Professional Liability (Errors & Omissions)
E&O covers financial harm from a professional's negligent act, error, or omission in rendering services — distinct from CGL, which addresses bodily injury and property damage. It is almost always claims-made. Typical buyers include insurance agents, accountants, attorneys, IT consultants, and real-estate professionals. Indiana producers carry E&O to protect against client suits over coverage advice.
Umbrella vs. Excess Liability
| Policy | Function | Coverage Scope |
|---|---|---|
| Umbrella | Adds limits above underlying CGL/auto/employers' liability and can fill gaps (drop-down) | May broaden; subject to a self-insured retention for non-underlying claims |
| Excess (follow-form) | Adds limits only, mirroring underlying terms | No broadening |
Umbrellas require minimum underlying limits (e.g., $1M CGL / specified auto limits). If underlying limits drop below requirements, the umbrella may treat the gap as the insured's responsibility.
Indiana Comparative Fault in Liability Claims
The state's 51% bar (Indiana Code 34-51-2-6) shapes defense strategy.
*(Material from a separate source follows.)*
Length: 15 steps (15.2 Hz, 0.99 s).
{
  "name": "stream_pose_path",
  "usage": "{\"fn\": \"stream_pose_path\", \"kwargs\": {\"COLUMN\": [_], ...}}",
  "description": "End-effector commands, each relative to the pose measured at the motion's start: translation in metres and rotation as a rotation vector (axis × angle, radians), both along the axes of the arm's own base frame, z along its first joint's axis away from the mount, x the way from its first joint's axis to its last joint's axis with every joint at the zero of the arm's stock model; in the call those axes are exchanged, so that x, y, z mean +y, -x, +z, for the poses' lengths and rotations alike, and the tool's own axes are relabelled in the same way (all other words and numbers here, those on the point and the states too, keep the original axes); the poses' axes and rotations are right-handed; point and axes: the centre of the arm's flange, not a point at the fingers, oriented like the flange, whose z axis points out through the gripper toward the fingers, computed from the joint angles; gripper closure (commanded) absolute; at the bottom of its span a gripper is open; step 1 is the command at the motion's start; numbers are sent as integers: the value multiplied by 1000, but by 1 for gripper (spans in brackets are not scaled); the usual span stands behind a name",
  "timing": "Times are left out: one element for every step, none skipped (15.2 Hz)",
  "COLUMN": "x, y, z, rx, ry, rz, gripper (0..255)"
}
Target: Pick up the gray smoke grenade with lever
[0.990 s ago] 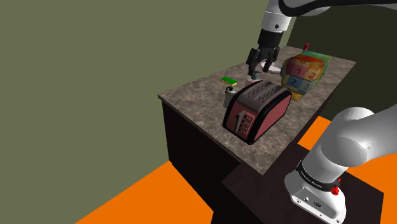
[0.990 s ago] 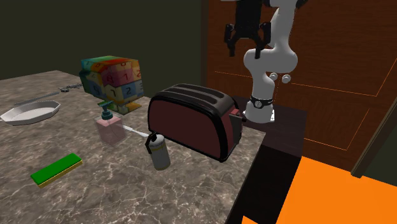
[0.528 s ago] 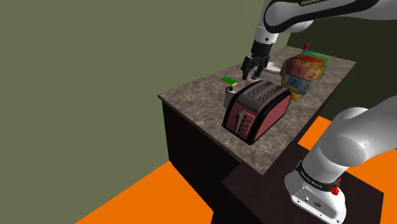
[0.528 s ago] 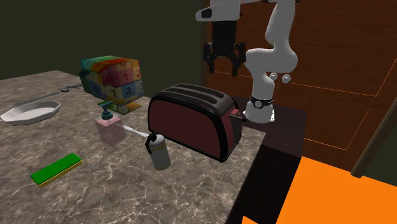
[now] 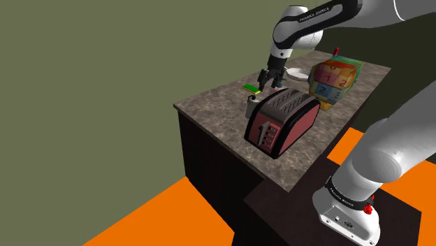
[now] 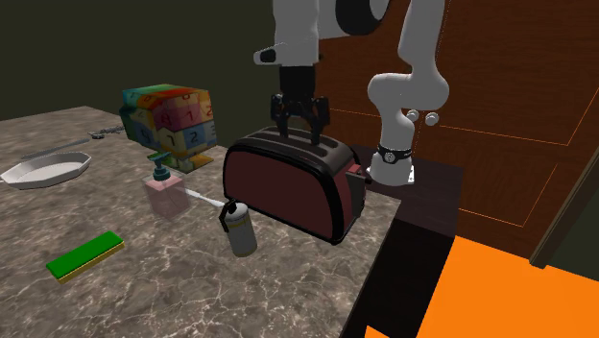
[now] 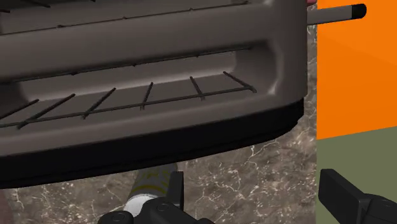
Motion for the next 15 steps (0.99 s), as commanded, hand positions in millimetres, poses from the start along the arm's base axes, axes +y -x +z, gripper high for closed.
{"fn": "stream_pose_path", "kwargs": {"x": [-16, -23, -30, -37, -44, -51, -58, -65, -72, -79, -85, -92, -99, -106, -111], "y": [-14, -21, -29, -37, -45, -53, -61, -70, -78, -86, -94, -102, -111, -119, -126], "z": [-17, -25, -33, -40, -48, -56, -63, -71, -79, -86, -94, -101, -109, -117, -122], "rx": [-9, -12, -16, -20, -24, -27, -31, -35, -39, -43, -46, -50, -54, -58, -61], "ry": [-3, -6, -8, -10, -13, -15, -18, -20, -22, -25, -27, -30, -32, -34, -36], "rz": [6, 8, 11, 13, 16, 18, 21, 23, 26, 28, 31, 33, 36, 38, 40], "gripper": [0, 0, 0, 0, 0, 0, 0, 0, 0, 0, 0, 0, 0, 0, 0]}}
If the claimant is 51% or more at fault, recovery is barred entirely; below that, damages reduce by the claimant's fault share. Defense counsel for an insured therefore works to shift fault percentage onto the plaintiff. Note the government-defendant exception: those cases retain contributory negligence, where any plaintiff fault bars recovery.
Exam Tip: Occurrence = when injury occurs; claims-made = when claim is made. The retroactive date and the tail (ERP) only matter for claims-made forms.
Key CGL Exclusions the Exam Tests
A CGL is broad but not unlimited. Knowing what it does not cover is as testable as what it does:
- Expected or intended injury — deliberate harm by the insured is excluded.
- Contractual liability — except liability assumed under an insured contract.
- Workers' compensation / employer's liability — bodily injury to employees belongs to the comp and employers'-liability lines, not CGL.
- Auto, aircraft, and watercraft — covered under separate auto/aviation/marine policies.
- Pollution — broadly excluded; addressed by separate environmental coverage.
- Damage to the insured's own product or work — the "business risk" exclusions; CGL is third-party coverage, not a performance warranty.
Because CGL is third-party insurance, it never pays the insured for the insured's own losses — a point candidates must keep separate from first-party property coverage.
Choosing Limits and Layers
A business sets a per-occurrence limit and an aggregate. When exposure exceeds the primary aggregate, the insured adds layers:
- Primary CGL — first dollars after any deductible.
- Umbrella — broad excess that can also drop down to fill gaps, subject to a self-insured retention for coverages the primary did not include.
- Excess (follow-form) — additional limits only, mirroring the umbrella or primary below it.
Worked Limit Example
A contractor carries $1M/$2M CGL plus a $5M umbrella. A covered judgment of $3M is paid: the first $1M from the CGL occurrence limit, the next $2M from the umbrella. The general aggregate then drops to $1M for the rest of the year, so further large claims may pierce into the umbrella again.
Indiana Defense Reality
Because defense costs sit outside the CGL limit and the 51% comparative-fault bar governs, insurers in Indiana invest heavily in establishing the plaintiff's share of fault. Pushing a plaintiff to 51% defeats the claim entirely, which is the single most powerful defense lever in Indiana liability litigation — and a favorite scenario on the casualty exam.
A business is sued for slander after a manager's public remarks. Which CGL coverage part responds?
A product sold in 2024 injures someone in 2026; suit is filed in 2027. Under an occurrence-trigger CGL, which policy year responds?
What does tail coverage (an extended reporting period) accomplish on a claims-made policy?